*** Opening PROVIDED INFORMATION ***

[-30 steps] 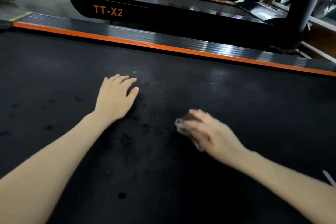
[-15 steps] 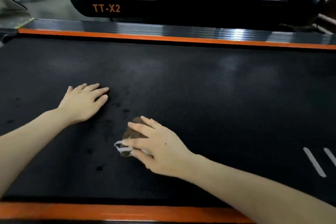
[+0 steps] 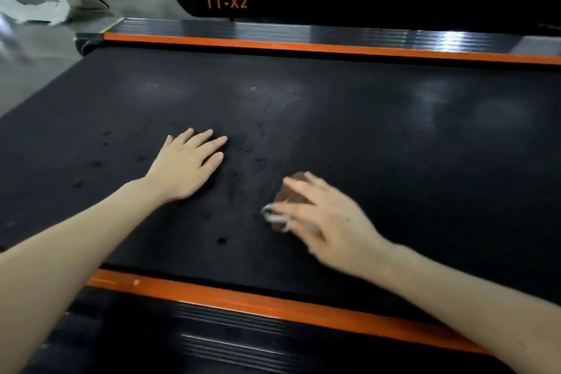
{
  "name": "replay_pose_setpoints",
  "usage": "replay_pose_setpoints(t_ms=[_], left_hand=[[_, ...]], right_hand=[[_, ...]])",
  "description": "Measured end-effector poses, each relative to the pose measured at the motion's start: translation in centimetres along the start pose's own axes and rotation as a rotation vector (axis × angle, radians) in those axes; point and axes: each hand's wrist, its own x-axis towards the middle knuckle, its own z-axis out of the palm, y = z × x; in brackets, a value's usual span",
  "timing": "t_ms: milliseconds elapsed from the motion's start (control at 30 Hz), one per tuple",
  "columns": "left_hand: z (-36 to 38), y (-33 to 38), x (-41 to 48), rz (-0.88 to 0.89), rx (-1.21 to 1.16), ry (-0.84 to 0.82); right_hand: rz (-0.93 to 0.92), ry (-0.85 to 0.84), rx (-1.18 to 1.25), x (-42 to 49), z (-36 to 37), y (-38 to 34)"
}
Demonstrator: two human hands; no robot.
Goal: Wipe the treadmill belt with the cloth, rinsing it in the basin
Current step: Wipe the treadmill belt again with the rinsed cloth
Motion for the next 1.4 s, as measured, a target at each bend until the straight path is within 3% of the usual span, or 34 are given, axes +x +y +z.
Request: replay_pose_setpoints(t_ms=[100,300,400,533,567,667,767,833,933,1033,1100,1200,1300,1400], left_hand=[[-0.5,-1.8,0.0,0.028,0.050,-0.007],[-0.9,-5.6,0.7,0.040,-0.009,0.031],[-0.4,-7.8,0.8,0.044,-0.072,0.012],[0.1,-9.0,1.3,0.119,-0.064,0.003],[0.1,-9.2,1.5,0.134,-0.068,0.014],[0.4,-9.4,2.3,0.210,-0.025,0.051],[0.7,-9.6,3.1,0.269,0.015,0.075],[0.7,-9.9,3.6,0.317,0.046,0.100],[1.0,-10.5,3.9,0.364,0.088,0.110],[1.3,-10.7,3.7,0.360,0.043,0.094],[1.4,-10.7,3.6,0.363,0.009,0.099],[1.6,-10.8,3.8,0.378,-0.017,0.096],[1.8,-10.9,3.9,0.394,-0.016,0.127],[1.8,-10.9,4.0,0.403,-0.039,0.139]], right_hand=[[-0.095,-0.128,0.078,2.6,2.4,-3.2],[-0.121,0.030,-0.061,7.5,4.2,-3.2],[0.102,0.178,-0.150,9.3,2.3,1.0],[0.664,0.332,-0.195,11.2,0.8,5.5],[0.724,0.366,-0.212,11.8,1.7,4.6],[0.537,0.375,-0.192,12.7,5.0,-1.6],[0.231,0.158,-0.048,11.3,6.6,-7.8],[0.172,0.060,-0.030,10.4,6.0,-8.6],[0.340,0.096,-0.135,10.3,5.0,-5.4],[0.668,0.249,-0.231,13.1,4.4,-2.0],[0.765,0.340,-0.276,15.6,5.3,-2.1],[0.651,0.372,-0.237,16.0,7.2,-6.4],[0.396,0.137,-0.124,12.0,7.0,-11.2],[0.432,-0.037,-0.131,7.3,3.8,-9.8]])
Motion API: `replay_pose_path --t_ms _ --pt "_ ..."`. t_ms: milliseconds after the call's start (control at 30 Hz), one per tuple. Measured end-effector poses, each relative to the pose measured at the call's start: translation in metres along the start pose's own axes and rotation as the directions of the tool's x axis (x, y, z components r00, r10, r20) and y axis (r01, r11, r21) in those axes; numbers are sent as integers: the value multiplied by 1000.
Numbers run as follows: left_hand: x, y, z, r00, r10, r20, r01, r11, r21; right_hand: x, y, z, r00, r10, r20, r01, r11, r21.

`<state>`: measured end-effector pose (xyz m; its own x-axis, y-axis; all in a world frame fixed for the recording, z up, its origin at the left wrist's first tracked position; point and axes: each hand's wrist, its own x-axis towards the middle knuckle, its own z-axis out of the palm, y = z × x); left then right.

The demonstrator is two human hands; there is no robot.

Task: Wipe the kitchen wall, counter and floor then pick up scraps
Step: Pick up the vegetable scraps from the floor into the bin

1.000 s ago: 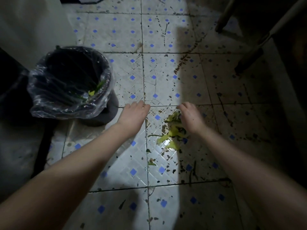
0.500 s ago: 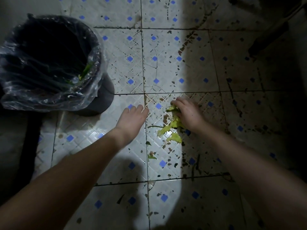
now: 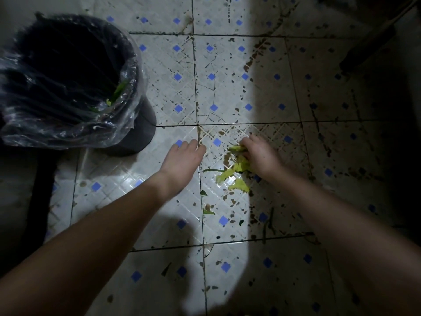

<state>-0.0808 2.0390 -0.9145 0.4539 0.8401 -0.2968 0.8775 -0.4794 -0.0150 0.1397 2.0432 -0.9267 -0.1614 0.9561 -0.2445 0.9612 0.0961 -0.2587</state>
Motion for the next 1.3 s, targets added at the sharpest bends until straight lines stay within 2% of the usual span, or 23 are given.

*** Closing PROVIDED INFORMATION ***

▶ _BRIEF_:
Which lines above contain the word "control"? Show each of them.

▶ _REPLY TO THE EXERCISE_:
  "timing": "t_ms: milliseconds elapsed from the motion's start (control at 30 Hz), one per tuple",
Motion API: `replay_pose_path --t_ms _ --pt "_ ..."`. t_ms: milliseconds after the call's start (control at 30 Hz), one per tuple. Measured end-effector poses, each relative to the pose measured at the call's start: translation in metres along the start pose's own axes and rotation as the directions of the tool's x axis (x, y, z components r00, r10, r20) and y axis (r01, r11, r21) in those axes; numbers are sent as integers: the value multiplied by 1000.

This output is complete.